§ Task statement:
Take the records below and print them verbatim up to and including the line that carries "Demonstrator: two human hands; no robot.".

════════════════════

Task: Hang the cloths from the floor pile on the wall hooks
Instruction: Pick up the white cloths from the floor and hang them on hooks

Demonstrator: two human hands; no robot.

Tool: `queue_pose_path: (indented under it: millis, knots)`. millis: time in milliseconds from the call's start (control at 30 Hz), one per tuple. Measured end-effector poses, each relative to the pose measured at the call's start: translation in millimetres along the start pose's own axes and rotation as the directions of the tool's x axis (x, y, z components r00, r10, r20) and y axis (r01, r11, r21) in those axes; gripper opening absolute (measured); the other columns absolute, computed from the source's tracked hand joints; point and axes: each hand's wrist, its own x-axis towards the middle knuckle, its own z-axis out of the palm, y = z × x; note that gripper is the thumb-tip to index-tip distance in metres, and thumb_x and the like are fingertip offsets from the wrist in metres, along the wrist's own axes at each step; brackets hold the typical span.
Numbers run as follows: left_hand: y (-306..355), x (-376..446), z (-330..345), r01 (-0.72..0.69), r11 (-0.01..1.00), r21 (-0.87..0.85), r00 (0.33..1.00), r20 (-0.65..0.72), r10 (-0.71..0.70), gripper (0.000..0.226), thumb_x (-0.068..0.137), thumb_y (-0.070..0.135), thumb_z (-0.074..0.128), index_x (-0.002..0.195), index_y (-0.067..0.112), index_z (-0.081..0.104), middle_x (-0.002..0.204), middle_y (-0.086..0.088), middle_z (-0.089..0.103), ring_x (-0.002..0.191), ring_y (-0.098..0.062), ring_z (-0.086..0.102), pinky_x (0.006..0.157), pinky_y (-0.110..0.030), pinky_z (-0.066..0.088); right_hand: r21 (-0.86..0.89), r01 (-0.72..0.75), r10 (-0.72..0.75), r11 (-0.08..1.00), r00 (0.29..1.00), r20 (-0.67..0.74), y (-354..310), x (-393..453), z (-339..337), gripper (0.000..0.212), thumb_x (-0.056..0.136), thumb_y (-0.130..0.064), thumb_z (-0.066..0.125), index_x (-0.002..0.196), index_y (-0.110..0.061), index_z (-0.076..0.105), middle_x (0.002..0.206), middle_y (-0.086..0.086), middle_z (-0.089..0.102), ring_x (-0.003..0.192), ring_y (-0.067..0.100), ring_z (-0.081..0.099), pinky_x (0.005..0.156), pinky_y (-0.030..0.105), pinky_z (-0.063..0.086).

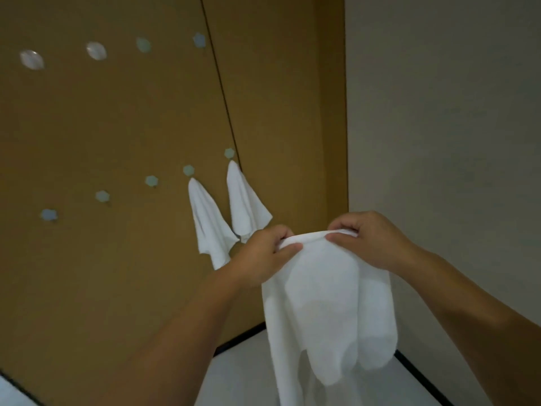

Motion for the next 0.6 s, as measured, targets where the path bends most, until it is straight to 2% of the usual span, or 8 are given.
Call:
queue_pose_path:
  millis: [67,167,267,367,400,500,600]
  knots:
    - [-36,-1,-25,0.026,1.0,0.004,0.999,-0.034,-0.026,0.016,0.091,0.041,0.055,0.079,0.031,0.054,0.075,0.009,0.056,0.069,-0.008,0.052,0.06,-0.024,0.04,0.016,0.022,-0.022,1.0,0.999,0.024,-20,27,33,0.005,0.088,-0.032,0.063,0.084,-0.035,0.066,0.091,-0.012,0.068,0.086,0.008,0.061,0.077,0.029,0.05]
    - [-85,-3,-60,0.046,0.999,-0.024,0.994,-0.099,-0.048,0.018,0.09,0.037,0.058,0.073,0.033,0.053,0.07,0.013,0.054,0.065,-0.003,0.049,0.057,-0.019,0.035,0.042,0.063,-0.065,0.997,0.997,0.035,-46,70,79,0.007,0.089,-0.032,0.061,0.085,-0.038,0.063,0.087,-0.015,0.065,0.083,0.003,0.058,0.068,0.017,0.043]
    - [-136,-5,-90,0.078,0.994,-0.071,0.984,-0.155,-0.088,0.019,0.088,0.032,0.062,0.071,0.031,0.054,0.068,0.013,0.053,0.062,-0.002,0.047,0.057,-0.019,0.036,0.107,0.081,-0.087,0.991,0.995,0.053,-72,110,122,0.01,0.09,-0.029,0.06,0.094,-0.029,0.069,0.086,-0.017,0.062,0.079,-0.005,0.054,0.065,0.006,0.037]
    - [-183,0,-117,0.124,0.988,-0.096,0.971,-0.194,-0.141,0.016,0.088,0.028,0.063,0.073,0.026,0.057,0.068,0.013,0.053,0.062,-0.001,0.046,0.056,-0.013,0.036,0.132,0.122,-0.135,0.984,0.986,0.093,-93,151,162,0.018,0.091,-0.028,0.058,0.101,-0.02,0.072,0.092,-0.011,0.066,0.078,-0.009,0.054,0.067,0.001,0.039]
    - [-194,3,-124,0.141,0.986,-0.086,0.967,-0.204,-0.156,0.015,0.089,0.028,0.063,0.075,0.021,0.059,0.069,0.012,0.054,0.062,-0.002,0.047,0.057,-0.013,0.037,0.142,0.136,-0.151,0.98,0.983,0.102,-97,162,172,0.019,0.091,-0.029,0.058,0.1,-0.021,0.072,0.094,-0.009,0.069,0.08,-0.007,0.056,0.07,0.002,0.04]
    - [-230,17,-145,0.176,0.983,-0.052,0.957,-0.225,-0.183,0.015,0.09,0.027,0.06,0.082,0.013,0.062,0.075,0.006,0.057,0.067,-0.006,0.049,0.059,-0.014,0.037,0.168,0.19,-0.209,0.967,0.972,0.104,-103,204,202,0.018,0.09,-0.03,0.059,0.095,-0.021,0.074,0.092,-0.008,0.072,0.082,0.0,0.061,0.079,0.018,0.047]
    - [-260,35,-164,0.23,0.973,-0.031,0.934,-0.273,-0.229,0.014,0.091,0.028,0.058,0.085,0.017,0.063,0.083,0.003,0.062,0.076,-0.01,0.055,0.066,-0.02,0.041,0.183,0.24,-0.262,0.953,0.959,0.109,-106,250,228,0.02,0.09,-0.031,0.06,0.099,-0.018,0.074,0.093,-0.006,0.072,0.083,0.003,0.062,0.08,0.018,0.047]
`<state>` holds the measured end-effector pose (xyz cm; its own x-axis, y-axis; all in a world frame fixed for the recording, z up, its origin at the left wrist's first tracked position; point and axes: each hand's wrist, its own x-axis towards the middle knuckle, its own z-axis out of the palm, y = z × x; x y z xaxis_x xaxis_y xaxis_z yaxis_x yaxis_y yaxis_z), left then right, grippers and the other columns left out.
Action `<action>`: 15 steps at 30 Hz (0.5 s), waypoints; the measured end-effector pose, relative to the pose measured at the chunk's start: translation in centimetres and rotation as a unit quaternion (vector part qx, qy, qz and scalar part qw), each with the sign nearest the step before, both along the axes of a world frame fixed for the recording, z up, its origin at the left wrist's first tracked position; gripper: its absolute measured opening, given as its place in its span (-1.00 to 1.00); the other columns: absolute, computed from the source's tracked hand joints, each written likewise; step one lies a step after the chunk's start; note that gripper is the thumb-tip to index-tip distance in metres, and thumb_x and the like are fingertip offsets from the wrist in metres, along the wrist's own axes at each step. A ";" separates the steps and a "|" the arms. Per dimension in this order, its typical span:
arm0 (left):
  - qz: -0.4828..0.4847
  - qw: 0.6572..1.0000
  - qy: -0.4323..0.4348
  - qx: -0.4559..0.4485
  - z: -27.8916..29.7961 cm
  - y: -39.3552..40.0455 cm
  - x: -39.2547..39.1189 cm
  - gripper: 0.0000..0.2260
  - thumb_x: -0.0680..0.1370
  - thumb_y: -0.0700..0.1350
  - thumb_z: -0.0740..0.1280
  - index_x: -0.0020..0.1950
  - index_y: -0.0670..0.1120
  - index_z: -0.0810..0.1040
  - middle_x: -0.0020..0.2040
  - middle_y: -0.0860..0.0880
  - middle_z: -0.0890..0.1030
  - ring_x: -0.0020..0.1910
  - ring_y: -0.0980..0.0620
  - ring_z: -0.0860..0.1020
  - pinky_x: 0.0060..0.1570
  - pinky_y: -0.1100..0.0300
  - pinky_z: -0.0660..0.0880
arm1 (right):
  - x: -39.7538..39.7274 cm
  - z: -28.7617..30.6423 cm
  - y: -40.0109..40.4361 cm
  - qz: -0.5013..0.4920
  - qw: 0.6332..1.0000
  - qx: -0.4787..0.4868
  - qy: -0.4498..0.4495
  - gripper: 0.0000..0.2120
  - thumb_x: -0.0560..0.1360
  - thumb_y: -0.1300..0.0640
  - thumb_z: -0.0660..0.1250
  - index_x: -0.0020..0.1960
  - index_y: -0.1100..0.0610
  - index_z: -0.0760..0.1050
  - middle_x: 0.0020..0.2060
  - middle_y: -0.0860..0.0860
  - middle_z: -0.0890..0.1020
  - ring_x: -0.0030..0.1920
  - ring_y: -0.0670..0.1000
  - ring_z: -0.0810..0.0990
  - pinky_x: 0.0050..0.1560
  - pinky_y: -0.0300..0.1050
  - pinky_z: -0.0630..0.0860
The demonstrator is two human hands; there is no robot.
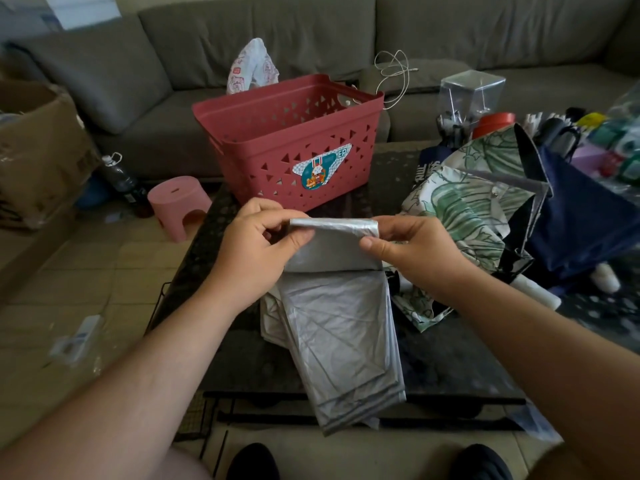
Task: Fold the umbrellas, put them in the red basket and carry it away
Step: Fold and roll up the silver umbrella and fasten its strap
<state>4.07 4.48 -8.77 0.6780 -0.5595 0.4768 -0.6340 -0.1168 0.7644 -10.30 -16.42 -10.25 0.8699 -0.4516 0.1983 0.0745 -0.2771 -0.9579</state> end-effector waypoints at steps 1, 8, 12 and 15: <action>0.000 1.000 0.002 -0.002 0.0 -0.1 0.0 -0.70 0.54 -0.12 0.55 0.02 0.32 0.67 0.09 0.06 0.59 0.05 0.19 0.57 0.07 0.24 0.52 | 0.0 0.0 0.0 0.004 1.000 0.004 -0.005 -0.85 0.46 0.17 0.56 -0.03 0.24 0.73 0.06 0.08 0.75 0.06 -0.02 0.71 0.12 0.00 0.67; -0.004 0.999 0.029 -0.037 -0.3 -1.0 0.5 -0.85 0.57 -0.05 0.48 0.06 0.22 0.72 0.05 0.11 0.75 0.11 0.10 0.69 0.23 -0.11 0.61 | 0.4 1.0 0.2 -0.051 0.989 0.135 -0.036 -0.77 0.42 0.34 0.56 -0.30 0.07 0.66 -0.31 -0.03 0.71 -0.26 -0.10 0.66 -0.16 -0.22 0.60; -0.019 0.997 0.058 -0.050 -0.4 -1.1 0.4 -0.86 0.59 -0.07 0.47 0.08 0.16 0.74 0.05 0.13 0.76 0.13 0.10 0.69 0.27 -0.11 0.60 | 0.3 0.9 0.2 -0.063 0.987 0.140 -0.045 -0.73 0.41 0.35 0.57 -0.32 0.10 0.57 -0.32 -0.03 0.70 -0.23 -0.05 0.66 -0.15 -0.18 0.62; -0.023 0.997 0.058 -0.050 -0.4 -1.1 0.3 -0.85 0.58 -0.05 0.47 0.06 0.21 0.72 0.05 0.16 0.76 0.14 0.12 0.69 0.27 -0.09 0.60 | 0.2 1.1 0.1 -0.050 0.983 0.161 -0.068 -0.73 0.38 0.37 0.57 -0.30 0.15 0.51 -0.29 -0.02 0.72 -0.24 -0.08 0.69 -0.19 -0.23 0.60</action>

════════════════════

§ Reply:
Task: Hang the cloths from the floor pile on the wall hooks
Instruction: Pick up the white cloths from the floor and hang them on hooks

Demonstrator: two human hands; no robot.

The answer given is complete as it stands.